About this Project
This project began as a course project at Michigan State University for WRA 420: Content Management for Professional Writers. The aim of the project is to build a compendium of threats to the sustainability of organizational content strategies by offering an analysis that comes from our own research, and also from reviewing literature in the field of technical communication on content management.
The intended audience for this project are fellow content strategists, students, teachers and research specialists who may find themselves in a position to make recommendations for improving the content strategy of organizations. We hope it can be a resource that these people find useful. If you are interested in adding to an entry or making a revision, please request access and we will add you to the list of editors!
What is an Organizational Content Strategy?

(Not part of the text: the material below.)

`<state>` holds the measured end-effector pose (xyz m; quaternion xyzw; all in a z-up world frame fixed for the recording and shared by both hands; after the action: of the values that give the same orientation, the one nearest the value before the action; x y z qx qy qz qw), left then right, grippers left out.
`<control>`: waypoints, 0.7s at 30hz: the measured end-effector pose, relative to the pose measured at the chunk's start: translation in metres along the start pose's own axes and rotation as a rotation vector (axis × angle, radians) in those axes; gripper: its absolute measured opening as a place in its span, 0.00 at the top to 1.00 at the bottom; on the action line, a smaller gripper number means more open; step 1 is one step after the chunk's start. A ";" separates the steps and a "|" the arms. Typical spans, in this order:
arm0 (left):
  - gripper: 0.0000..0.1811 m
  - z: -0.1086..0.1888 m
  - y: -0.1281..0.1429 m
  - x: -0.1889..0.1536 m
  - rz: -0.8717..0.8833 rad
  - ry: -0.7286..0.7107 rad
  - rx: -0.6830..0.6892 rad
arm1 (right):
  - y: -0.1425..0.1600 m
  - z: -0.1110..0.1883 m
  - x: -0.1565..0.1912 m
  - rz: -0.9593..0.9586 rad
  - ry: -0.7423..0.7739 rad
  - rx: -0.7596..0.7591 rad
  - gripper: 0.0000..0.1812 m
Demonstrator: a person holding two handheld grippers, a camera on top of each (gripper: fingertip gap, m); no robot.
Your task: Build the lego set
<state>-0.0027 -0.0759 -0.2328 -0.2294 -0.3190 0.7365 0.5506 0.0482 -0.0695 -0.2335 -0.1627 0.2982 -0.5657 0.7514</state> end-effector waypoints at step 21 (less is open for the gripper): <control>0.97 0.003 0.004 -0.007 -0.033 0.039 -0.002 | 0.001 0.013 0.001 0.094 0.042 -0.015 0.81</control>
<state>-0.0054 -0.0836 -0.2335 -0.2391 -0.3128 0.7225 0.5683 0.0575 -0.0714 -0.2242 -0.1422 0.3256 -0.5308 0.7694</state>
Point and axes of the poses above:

This is a term to describe the information ecosystem of an organization: who writes, how they write, what they write, who reads/uses this material (also see the Rockley Group's definition). When we use the word 'strategy,' we are talking about the mostly explicit and intentional author, editor, and reader/user roles (who), processes (how), and genres (what) of information that an organization produces as they work to achieve their goals. In some cases producing content *is* the goal, as in publishing organizations. In other settings, a content strategy is employed in the service of some other overarching goal (such as maintaining a consistent curriculum in a school). Our term has some relationship to Spinuzzi & Zachry's concept of a "genre ecology" but it differs in one key way: a genre ecology includes all of those bits of communication - oral and written - that keep an organization going. Many, if not most of these are implicit. And a genre ecology is rarely designed. Content strategies, on the other hand, are usually the product of someone's conscious thought about who should be writing, to whom, in what forms, when, etc. They may not be carefully designed, and they may grow wild once they are set in place. It's these kinds of ideas that we wish to focus on in this project.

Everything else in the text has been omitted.